В келье игумена, служившей ныне кабинетом начальника госпиталя, собрались его помощники и врачи и, как все, слушали — слушали, поглядывая на узкое оконце в толстой стене. Начальник время от времени брал телефонную трубку и, покричав в нее, опускал на рычажки: линии, связывавшие госпиталь с армейским штабом, с городом, с областью, безмолвствовали. И, так же поглядывая на оконце и ловя ухом ослабленно проникавшее сюда та-таканье пулеметов, начальник думал, как ему, коммунисту, надлежит поступить, если немцы все же ворвутся: застрелиться, чтобы не попасть в плен, или остаться с полутысячей раненых, доверенных ему, и разделить их участь? Начальник — многоопытный, за пятьдесят лет, полковник медицинской службы, с грубоватым лицом того типа, который называют волевым, сокрушался про себя, что не на все случаи жизни имеются твердые правила. Пожалел он и о том, что в этот час не было с ним комиссара, человека, правда, молодого и совсем неопытного, но с которым он мог бы, не роняя своего достоинства, посоветоваться.
…Перебегая от воронки к воронке, комиссар госпиталя возвращался с берега реки, где опять посвистывали пилы и бешено на разные голоса стучали топоры — одни врубались в свежую древесину, другие звенели обухом по шляпкам гвоздей.

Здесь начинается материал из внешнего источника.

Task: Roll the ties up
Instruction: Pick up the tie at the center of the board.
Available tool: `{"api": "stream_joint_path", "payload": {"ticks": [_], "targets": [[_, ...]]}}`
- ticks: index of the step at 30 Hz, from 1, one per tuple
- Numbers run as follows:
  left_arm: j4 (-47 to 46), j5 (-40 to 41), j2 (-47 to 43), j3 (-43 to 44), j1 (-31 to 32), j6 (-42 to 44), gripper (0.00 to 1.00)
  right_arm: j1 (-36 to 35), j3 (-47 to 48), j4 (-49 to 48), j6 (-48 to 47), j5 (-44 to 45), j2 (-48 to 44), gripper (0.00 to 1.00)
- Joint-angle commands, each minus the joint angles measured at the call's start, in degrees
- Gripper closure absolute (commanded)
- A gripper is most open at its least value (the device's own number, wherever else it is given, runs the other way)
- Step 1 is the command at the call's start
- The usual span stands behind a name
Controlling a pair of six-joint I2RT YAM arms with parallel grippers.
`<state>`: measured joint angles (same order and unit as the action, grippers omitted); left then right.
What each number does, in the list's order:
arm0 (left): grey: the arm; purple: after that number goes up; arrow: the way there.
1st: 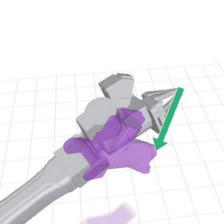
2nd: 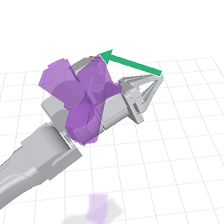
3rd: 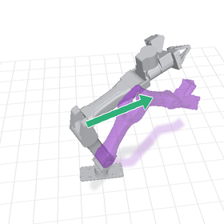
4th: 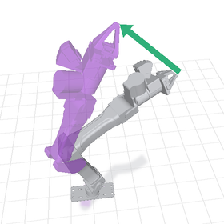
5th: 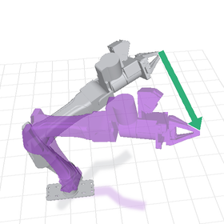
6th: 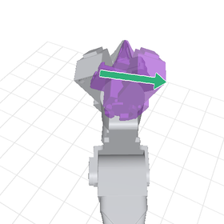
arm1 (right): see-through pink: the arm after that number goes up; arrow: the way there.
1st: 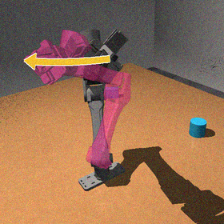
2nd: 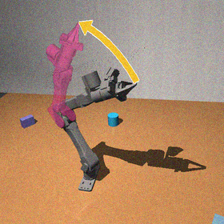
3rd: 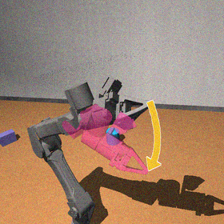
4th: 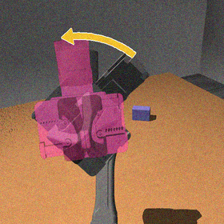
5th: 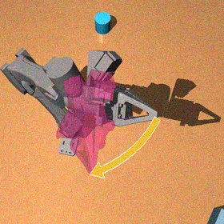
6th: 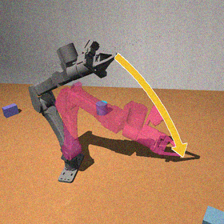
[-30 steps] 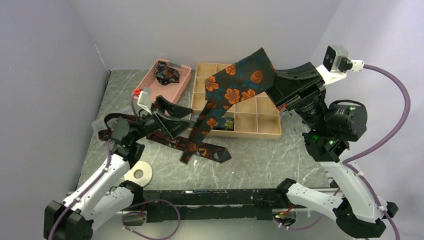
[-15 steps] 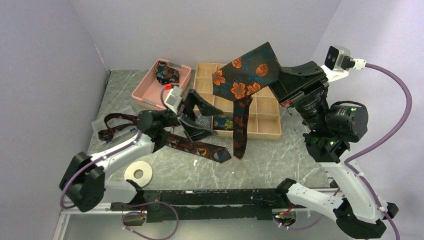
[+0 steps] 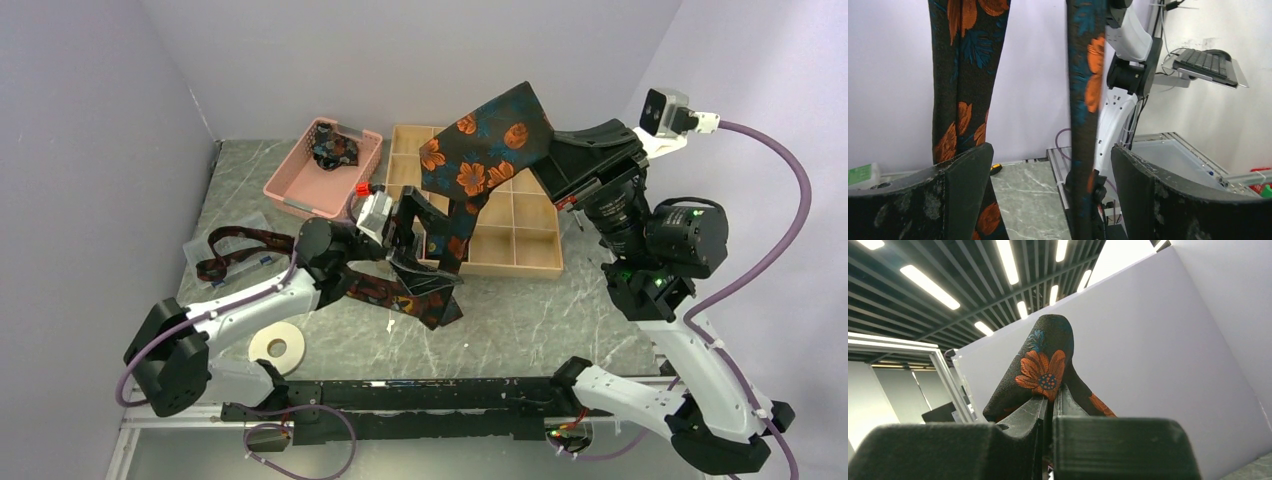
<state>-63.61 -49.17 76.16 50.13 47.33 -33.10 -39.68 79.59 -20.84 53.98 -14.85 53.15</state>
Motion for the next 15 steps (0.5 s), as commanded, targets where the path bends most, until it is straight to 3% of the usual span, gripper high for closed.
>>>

Там командовал забавный в общем-то паренек — маленький, франтоватый техник-интендант 2 ранга. Собственно, дело делал, то есть указывал, где и как рубить, класть, забивать, крепить, старик сержант из стройбата, оказавшийся по случайности с несколькими бойцами в обозе — они сопровождали свое батальонное имущество. А интендантский «паренек с ноготок» осуществлял, так сказать, высшее командование: он организовывал и воодушевлял, и это получалось у него с эдаким командирским шиком. Близкое хлопанье мин и пулеметные очереди были как бы выключены из круга его внимания. «Шевелись, шевелись!» — разносился по берегу его тенорок. «Не отвлекайтесь, товарищ боец, на дороге без нас справятся…», «Раз-два, взяли!», «Еще раз, взяли!», «Люблю сивку за обычай, кряхтит, а везет!»… Он напоминал молоденького петушка, что, взлетев на плетень и запрокинув головку с нарядным гребешком, отдает в упоении команды своему послушному племени. И петушку подчинялась вся бригада, собранная из шоферов, ездовых, писарей, поваров, — бойкий щеголь со своим шикарным бесстрашием и вправду поднимал настроение… Но, конечно, работы там было невпроворот, да и инструмента не хватало, и необходимых материалов; хорошо еще, что на машинах стройбата нашлись ящики гвоздей! И чтобы восстановить мост, бойцы заслона должны были держаться — ополченцы и пограничники должны были держаться, не уступая ни шагу!.. Пообещав Веретенникову подослать еще людей с инструментом, крикнув ему на прощание: «Выдюжим — вижу, что выдюжим!» — комиссар побежал к ополченцам, на городскую окраину.